(Source data begins)
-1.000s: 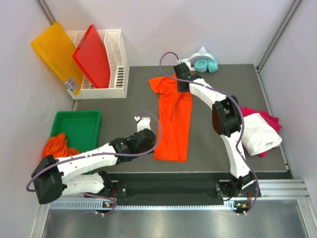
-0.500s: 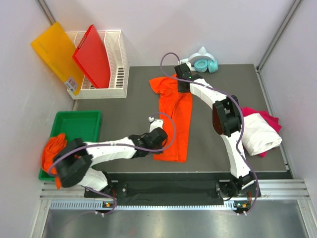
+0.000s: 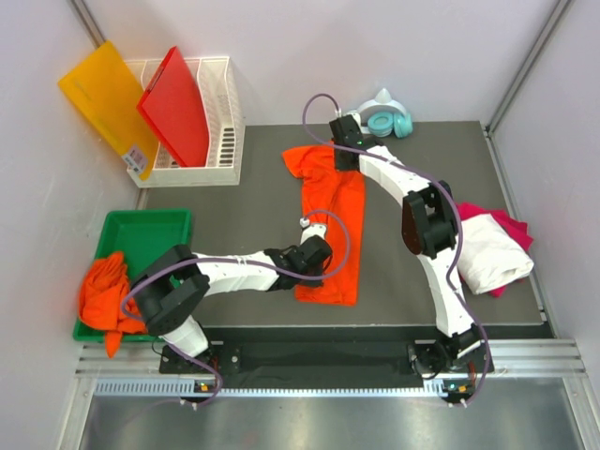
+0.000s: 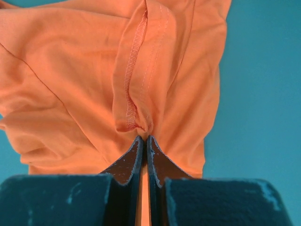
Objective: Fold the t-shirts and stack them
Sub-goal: Grab the bottom of the folded rectangular tshirt with both arms
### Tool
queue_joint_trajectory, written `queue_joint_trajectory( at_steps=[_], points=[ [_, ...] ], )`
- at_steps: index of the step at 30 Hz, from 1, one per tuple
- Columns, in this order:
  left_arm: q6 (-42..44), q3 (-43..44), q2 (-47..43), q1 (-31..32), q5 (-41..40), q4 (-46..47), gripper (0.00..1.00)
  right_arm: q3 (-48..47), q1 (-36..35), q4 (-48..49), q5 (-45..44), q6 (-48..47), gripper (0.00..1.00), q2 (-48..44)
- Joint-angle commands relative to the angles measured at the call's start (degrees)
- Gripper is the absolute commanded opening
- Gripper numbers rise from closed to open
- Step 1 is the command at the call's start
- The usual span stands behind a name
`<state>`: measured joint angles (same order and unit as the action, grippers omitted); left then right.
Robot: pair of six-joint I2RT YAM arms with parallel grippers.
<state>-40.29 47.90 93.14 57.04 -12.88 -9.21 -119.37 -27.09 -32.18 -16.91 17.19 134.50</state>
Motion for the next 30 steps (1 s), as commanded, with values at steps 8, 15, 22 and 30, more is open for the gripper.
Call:
queue_joint_trajectory(
  at_steps=[8, 15, 22, 30],
  points=[
    [-0.4, -7.64, -8.24, -0.08, 5.15, -9.06, 0.09, 0.19, 2.13, 1.16, -3.39, 2.23, 0.0, -2.13],
    [-0.93, -9.75, -10.35, 0.01, 6.38, -9.95, 0.09, 2.47, 3.62, 0.63, -3.92, 2.5, 0.0, -2.92],
    [-1.54, -9.49, -9.74, 0.09, 8.4, -9.25, 0.08, 5.11, 4.59, 0.19, -3.31, 3.29, 0.0, -1.96],
    [-1.98, -9.67, -10.0, 0.18, 8.49, -9.6, 0.07, 4.24, 4.77, 2.99, -0.76, 4.08, 0.04, -2.92]
  ],
)
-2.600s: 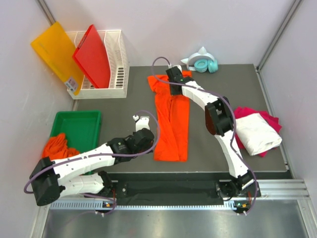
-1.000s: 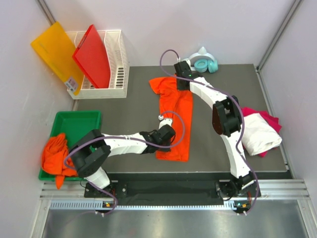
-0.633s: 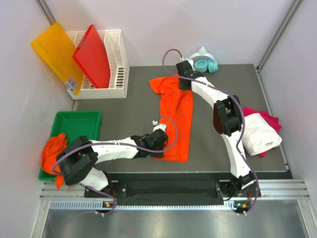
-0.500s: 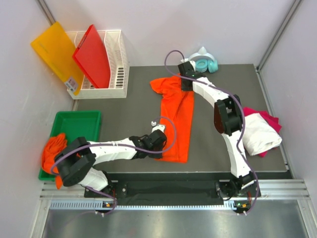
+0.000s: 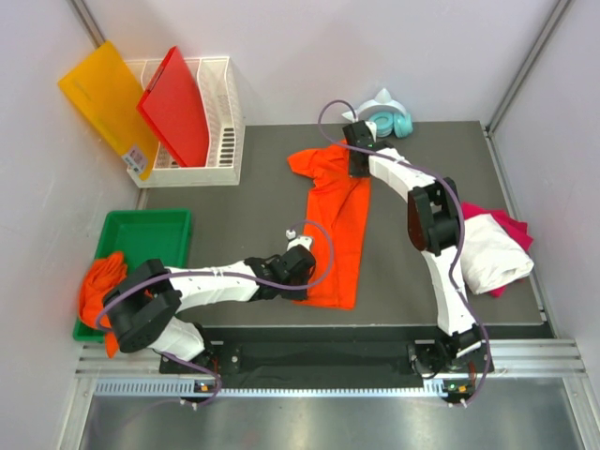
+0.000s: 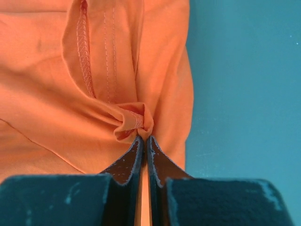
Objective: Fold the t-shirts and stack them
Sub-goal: Grab the bottom of the folded rectangular tshirt with both arms
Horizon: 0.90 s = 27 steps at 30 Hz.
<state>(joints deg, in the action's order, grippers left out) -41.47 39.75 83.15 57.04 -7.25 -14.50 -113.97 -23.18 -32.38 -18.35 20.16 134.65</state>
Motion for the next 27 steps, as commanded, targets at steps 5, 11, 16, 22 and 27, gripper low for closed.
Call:
queue_joint_trajectory(
  at_steps=[5, 11, 16, 22, 27],
  points=[
    [-0.98, -1.78, -1.24, 0.18, 2.24, -3.87, 0.06, -2.21, 0.77, 9.44, 5.94, 2.86, 0.23, -6.77],
    [-0.89, -2.22, -2.56, 0.27, 1.62, -3.95, 0.06, -14.77, 0.06, 4.79, 8.68, 1.29, 0.35, -0.29],
    [-0.28, -2.57, -3.52, 0.27, 1.44, -4.75, 0.06, -16.28, -0.11, 4.87, 8.77, -0.91, 0.37, 2.54],
    [0.43, -2.48, -3.7, 0.27, 1.71, -6.06, 0.06, -16.11, -0.9, 4.52, 8.68, -2.67, 0.37, 5.09],
    [0.6, -3.18, -6.16, 0.27, 0.83, -6.77, 0.06, -12.7, -1.69, 6.26, 10.17, -2.06, 0.31, 3.78]
  ],
)
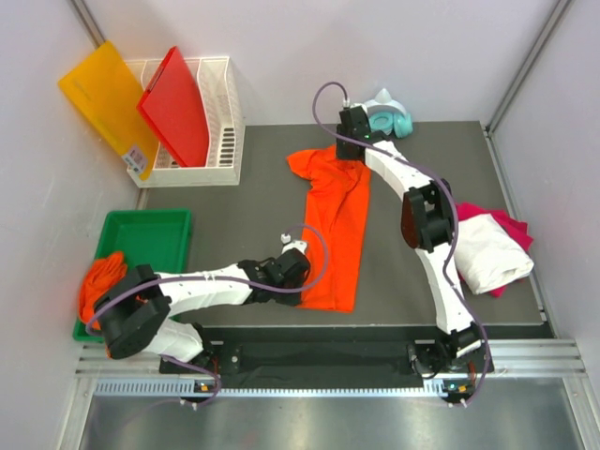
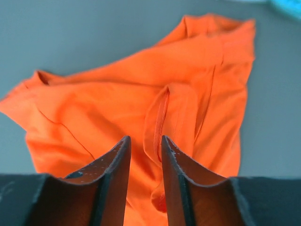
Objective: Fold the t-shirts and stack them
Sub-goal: Grab the bottom of the folded rectangular tshirt with both arms
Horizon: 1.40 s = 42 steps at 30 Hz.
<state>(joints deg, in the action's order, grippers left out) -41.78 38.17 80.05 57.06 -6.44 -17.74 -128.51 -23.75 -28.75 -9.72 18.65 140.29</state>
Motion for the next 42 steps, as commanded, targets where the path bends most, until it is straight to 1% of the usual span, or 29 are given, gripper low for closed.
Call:
queue_joint_trajectory(
  at_steps=[1, 10, 14, 18, 28, 33, 35, 37, 39, 40, 41, 42],
  points=[
    [0.82, -1.87, -3.49, 0.25, 0.02, -3.62, 0.06, 2.55, -1.3, 3.26, 1.72, -0.55, 0.31, -2.56],
    [-0.23, -1.43, -2.71, 0.25, 0.46, -3.97, 0.06, 2.3, -1.65, 1.6, 2.33, -0.29, 0.29, -0.54],
    [-1.02, -1.87, -3.06, 0.25, 0.11, -3.97, 0.06, 2.91, -1.13, -0.16, -0.29, 0.07, 0.27, -0.1],
    [-1.55, -2.14, -2.97, 0.25, 0.11, -3.53, 0.06, 4.57, -0.25, -1.92, -4.43, 0.24, 0.23, -1.15],
    [-2.43, -2.23, -1.83, 0.16, 0.2, -2.21, 0.06, 8.88, 3.09, -4.21, -7.77, 2.52, 0.21, -3.53],
    [-2.69, -2.49, -1.65, 0.25, 0.2, -1.77, 0.06, 14.15, 4.06, -2.19, -9.53, 3.14, 0.2, -6.69],
    [-2.69, -2.4, -1.48, 0.25, 0.2, -1.69, 0.06, 14.77, 4.32, -2.18, -9.71, 3.75, 0.2, -7.31],
    [-2.61, -2.23, -1.39, 0.25, 0.02, -1.6, 0.06, 15.22, 5.02, -2.1, -9.62, 4.54, 0.2, -7.83],
    [-2.61, -2.14, -1.21, 0.25, 0.02, -1.6, 0.06, 16.01, 5.46, -1.57, -7.35, 4.81, 0.19, -8.19],
    [-2.61, -2.14, -1.13, 0.25, 0.11, -1.43, 0.06, 16.62, 5.55, 0.43, -6.2, 4.46, 0.18, -9.41],
    [-2.69, -2.14, -1.13, 0.25, 0.11, -1.34, 0.06, 19.15, 5.38, 2.19, -4.19, 4.2, 0.18, -10.29],
    [-2.69, -2.14, -1.04, 0.25, 0.11, -1.25, 0.06, 20.48, 5.38, 6.56, -2.52, 3.85, 0.2, -11.34]
  ],
)
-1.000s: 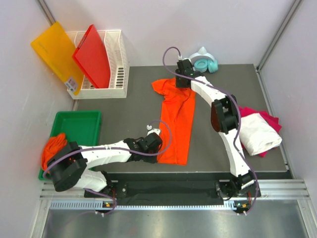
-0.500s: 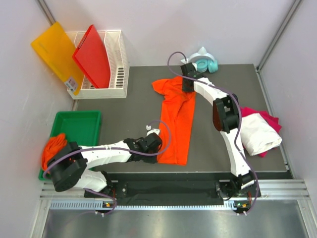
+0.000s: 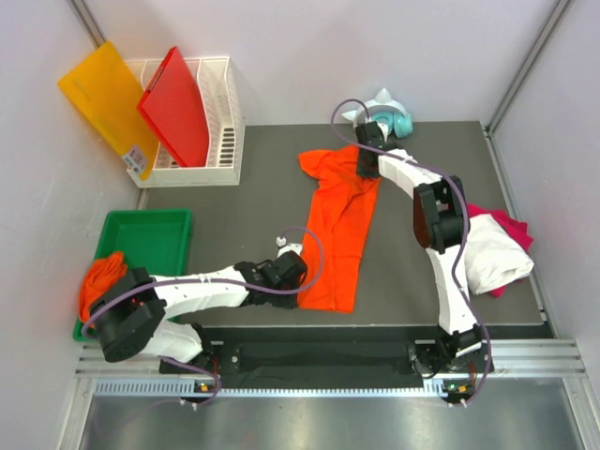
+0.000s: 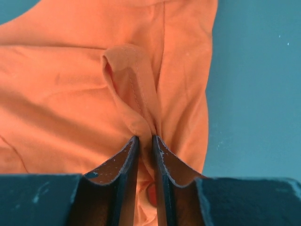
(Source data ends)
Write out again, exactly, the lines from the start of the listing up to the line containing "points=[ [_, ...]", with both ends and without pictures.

-1.000s: 
-0.500s: 
+0.000s: 
+0.000s: 
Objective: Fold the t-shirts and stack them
Sub-goal: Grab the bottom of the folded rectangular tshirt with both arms
### Tool
queue_joint_trajectory, written `queue_joint_trajectory( at_steps=[_], points=[ [_, ...] ], )`

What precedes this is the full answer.